_Task prompt_
Print this span of the material below exactly: the line with "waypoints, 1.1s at", the line with "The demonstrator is", and every line between them, but nothing else.

_Exercise data_
○ ○ ○ ○ ○ ○ ○
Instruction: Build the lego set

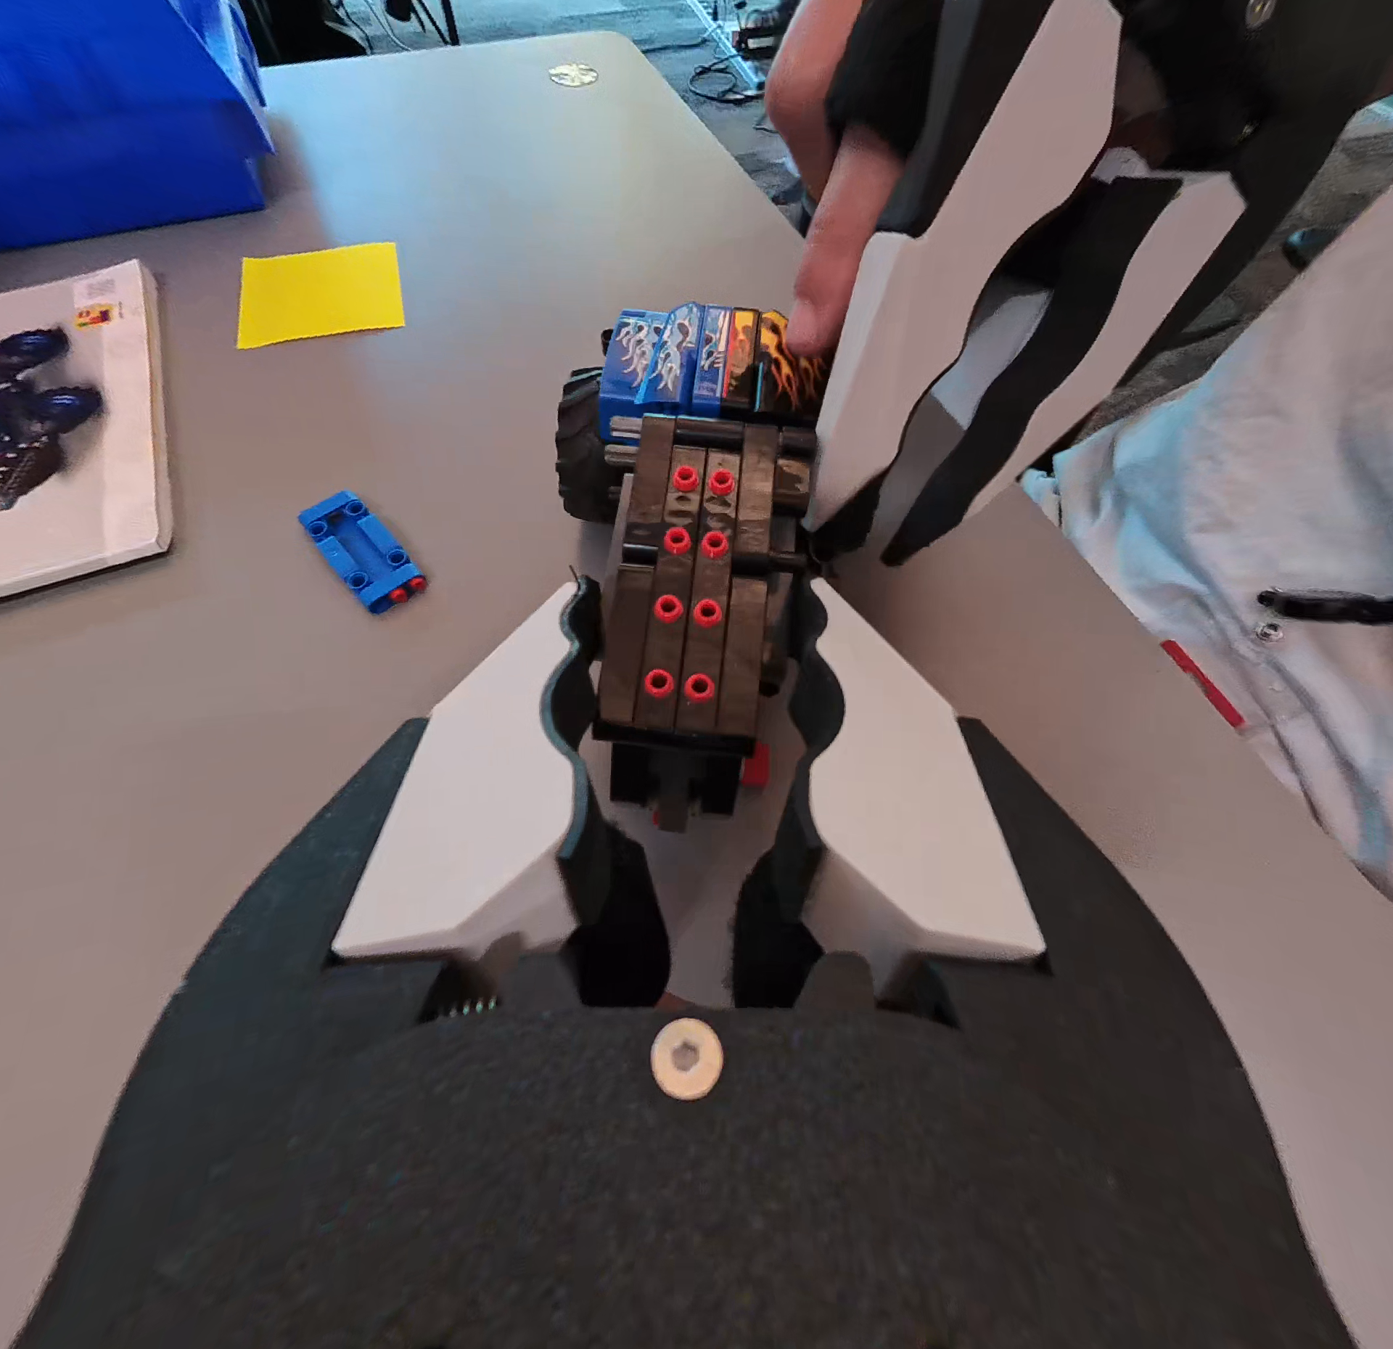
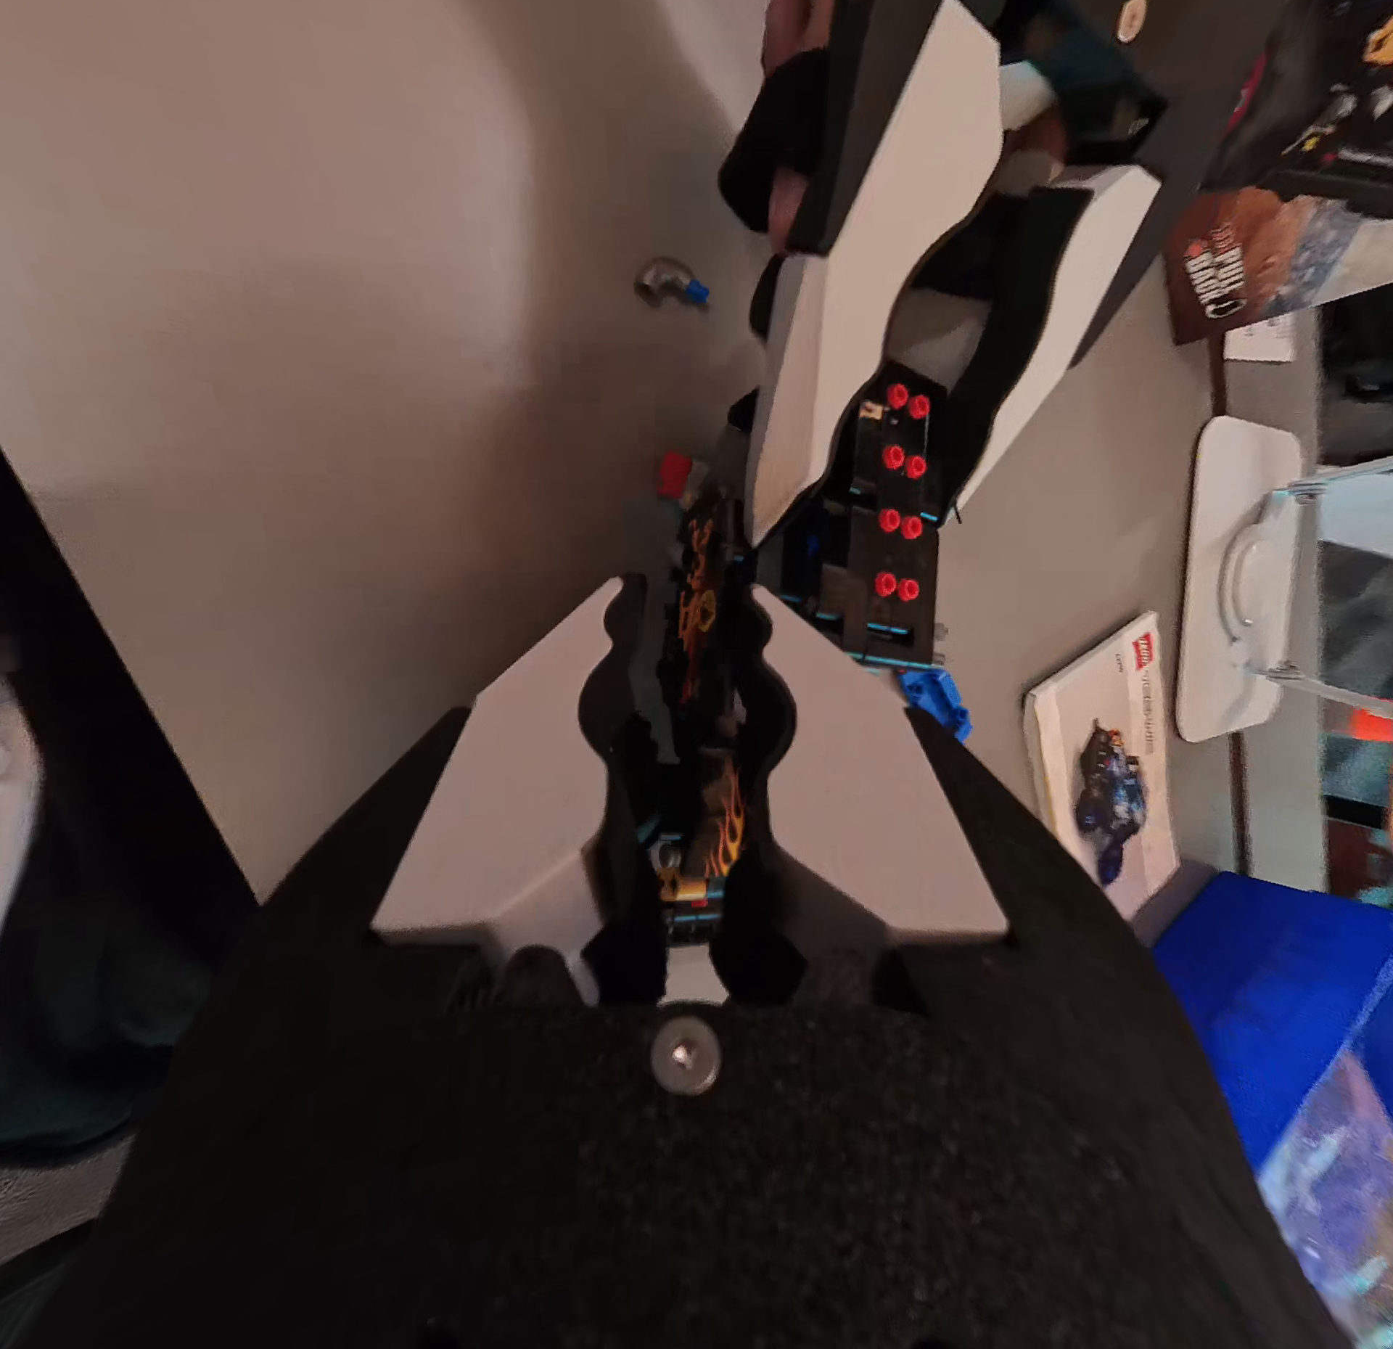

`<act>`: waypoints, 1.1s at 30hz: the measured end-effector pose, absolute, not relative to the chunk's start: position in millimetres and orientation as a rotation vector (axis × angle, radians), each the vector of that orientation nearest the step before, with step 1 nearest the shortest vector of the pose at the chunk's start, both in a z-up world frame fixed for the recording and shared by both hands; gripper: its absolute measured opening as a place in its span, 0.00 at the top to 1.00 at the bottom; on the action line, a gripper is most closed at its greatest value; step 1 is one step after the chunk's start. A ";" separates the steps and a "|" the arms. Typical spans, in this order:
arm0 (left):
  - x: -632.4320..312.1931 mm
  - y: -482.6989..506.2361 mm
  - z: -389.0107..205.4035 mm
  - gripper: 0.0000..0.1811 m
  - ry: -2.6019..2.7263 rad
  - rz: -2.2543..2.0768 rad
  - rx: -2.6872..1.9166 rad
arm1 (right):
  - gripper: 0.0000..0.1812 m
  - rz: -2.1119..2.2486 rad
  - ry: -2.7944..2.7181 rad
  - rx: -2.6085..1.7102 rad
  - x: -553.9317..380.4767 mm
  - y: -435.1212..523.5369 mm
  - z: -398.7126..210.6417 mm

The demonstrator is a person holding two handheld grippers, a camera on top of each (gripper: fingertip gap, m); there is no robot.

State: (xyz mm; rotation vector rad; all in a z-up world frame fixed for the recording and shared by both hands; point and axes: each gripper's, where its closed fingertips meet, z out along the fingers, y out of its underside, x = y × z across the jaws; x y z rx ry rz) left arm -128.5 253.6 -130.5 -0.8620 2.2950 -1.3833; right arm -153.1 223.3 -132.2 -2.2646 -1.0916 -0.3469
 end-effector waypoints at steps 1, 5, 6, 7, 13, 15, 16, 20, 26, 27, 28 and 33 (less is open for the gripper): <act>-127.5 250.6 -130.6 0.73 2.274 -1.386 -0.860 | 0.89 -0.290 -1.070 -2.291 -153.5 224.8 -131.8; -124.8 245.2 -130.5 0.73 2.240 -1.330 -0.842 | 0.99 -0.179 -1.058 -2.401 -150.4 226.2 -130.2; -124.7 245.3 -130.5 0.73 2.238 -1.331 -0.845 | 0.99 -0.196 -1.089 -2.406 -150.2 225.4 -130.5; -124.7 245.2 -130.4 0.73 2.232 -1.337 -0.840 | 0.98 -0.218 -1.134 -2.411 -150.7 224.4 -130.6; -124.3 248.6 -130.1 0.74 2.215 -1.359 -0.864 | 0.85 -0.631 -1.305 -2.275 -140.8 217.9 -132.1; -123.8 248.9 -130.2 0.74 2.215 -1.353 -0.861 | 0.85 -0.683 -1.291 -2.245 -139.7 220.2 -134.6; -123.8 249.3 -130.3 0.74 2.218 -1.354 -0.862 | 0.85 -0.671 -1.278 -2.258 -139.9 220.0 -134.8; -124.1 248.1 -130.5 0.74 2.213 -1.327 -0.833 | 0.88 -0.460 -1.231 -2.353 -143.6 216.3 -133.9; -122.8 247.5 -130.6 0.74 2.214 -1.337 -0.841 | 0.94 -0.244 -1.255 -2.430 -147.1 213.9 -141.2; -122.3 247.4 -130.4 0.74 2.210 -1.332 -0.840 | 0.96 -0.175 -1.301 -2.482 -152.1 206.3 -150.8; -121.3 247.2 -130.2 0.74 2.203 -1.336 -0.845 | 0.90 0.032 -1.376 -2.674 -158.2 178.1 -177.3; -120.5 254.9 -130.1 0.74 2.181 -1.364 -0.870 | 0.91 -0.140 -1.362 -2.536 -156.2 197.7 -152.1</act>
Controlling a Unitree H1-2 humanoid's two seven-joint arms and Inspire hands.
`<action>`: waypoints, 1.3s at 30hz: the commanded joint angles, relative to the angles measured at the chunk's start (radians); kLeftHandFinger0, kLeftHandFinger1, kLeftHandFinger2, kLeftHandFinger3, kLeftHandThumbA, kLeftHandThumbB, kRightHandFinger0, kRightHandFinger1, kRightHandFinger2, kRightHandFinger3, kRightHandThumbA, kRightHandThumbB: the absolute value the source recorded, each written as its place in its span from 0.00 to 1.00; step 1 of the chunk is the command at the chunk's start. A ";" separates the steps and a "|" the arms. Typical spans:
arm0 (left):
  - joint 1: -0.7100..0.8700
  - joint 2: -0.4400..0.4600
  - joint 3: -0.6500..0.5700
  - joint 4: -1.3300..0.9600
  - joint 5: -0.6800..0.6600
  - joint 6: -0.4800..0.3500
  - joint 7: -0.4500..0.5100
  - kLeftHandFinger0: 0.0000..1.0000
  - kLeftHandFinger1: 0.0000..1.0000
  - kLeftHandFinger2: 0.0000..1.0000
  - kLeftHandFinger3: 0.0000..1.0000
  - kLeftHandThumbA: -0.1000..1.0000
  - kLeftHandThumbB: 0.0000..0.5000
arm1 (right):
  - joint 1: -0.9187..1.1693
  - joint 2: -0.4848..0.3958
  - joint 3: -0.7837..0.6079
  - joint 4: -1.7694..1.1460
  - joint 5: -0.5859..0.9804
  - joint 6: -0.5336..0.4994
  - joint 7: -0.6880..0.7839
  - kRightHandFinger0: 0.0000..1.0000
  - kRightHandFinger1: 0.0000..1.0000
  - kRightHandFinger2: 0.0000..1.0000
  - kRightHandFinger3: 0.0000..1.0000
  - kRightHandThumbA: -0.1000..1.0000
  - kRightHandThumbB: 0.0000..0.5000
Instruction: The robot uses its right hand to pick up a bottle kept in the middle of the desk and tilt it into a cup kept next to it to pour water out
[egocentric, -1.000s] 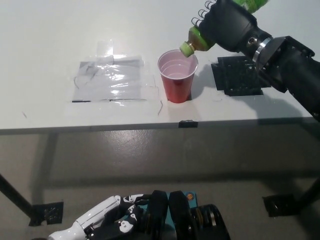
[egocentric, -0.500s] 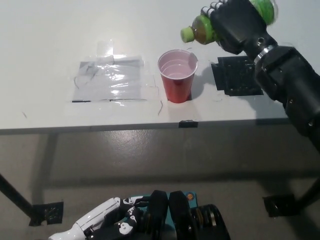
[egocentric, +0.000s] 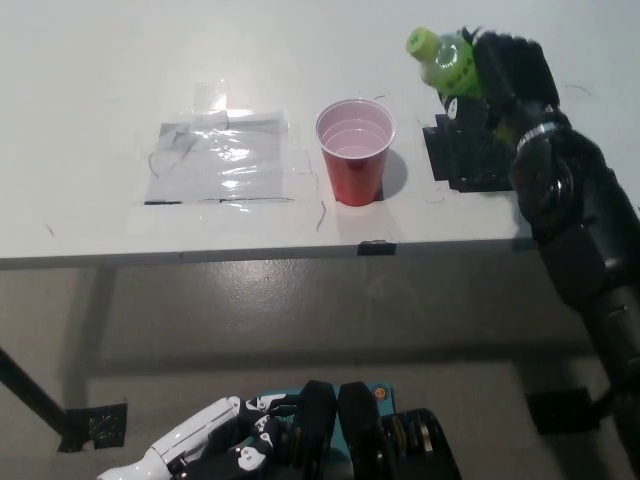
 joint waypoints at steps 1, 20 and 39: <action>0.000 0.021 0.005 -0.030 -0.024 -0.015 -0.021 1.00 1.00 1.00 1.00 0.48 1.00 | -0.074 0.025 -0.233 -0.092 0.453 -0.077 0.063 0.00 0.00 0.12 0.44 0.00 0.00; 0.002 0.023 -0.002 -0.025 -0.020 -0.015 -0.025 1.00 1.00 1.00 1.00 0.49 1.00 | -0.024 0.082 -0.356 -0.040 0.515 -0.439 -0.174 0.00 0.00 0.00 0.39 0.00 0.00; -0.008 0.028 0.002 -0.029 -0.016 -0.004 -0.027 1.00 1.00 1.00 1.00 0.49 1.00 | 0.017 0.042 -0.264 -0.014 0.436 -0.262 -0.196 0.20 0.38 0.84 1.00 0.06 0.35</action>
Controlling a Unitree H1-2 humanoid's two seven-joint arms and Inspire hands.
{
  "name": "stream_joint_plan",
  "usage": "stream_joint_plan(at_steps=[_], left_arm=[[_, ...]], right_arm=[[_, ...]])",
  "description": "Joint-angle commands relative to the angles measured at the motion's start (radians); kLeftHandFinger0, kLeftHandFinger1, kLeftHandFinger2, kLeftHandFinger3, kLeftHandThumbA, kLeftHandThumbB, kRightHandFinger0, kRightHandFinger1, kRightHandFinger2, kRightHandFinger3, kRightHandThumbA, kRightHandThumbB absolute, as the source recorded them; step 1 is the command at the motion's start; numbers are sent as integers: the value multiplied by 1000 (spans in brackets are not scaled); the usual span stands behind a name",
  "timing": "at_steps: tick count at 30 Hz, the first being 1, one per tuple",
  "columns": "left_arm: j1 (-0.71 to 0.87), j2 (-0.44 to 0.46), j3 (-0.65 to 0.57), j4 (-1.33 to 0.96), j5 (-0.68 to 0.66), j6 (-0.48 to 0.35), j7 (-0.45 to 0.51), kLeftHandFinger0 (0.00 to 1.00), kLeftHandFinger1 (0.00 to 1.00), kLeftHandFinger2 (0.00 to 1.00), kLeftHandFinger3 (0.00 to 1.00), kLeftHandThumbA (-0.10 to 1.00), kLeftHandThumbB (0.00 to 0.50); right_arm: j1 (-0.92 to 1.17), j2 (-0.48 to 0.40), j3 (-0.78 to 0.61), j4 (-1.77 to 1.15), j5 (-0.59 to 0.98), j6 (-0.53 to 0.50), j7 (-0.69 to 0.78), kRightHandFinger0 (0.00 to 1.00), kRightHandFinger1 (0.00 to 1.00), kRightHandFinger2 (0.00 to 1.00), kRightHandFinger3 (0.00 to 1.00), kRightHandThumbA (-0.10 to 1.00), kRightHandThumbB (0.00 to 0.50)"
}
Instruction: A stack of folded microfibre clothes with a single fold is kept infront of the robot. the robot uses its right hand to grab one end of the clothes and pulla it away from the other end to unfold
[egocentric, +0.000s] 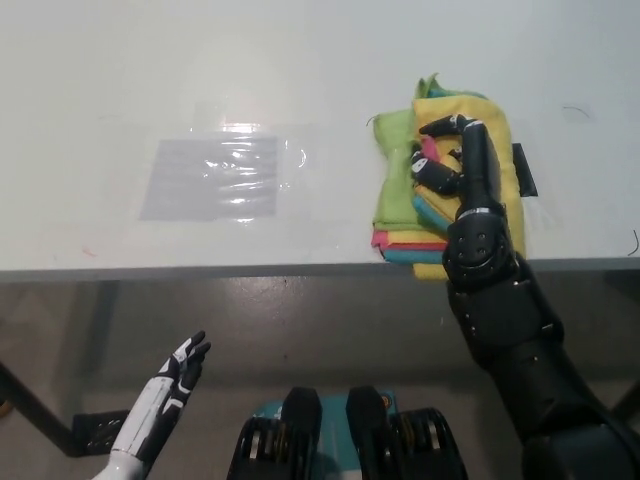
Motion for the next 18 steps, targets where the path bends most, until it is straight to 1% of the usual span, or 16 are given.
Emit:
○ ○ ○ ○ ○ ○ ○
_Exercise result_
`<act>`: waypoints, 1.1s at 30hz: the measured end-effector pose, absolute, not relative to the chunk's start: position in millimetres and orientation as a rotation vector (axis × angle, radians), each the vector of that orientation nearest the step before, with step 1 nearest the shortest vector of the pose at the chunk's start, both in a z-up world frame fixed for the recording and shared by both hands; gripper: its absolute measured opening as a place in its span, 0.00 at the top to 1.00 at the bottom; on the action line, a gripper is most closed at its greatest value; step 1 is one step after the chunk's start. A ";" separates the steps and a "|" the arms. Typical spans, in this order:
arm0 (left):
  - x: -632.4320..312.1931 mm
  - y: -482.6989..506.2361 mm
  - z: -389.0107..205.4035 mm
  - gripper: 0.0000..0.1811 m
  - ry: -2.6019..2.7263 rad
  - rz: -2.2543..2.0768 rad
  - rx: -2.6872..1.9166 rad
arm1 (right):
  - gripper: 0.0000..0.1812 m
  - rz: -2.1119..2.2486 rad
  - ry: -2.7944..2.7181 rad
  - rx: -2.6085..1.7102 rad
  - x: -553.9317..380.4767 mm
  - y: -435.1212..523.5369 mm
  - z: -398.7126..210.6417 mm

The demonstrator is a person holding two handheld grippers, a camera on top of each (gripper: fingertip gap, m); there is no robot.

This exercise calls for no further output.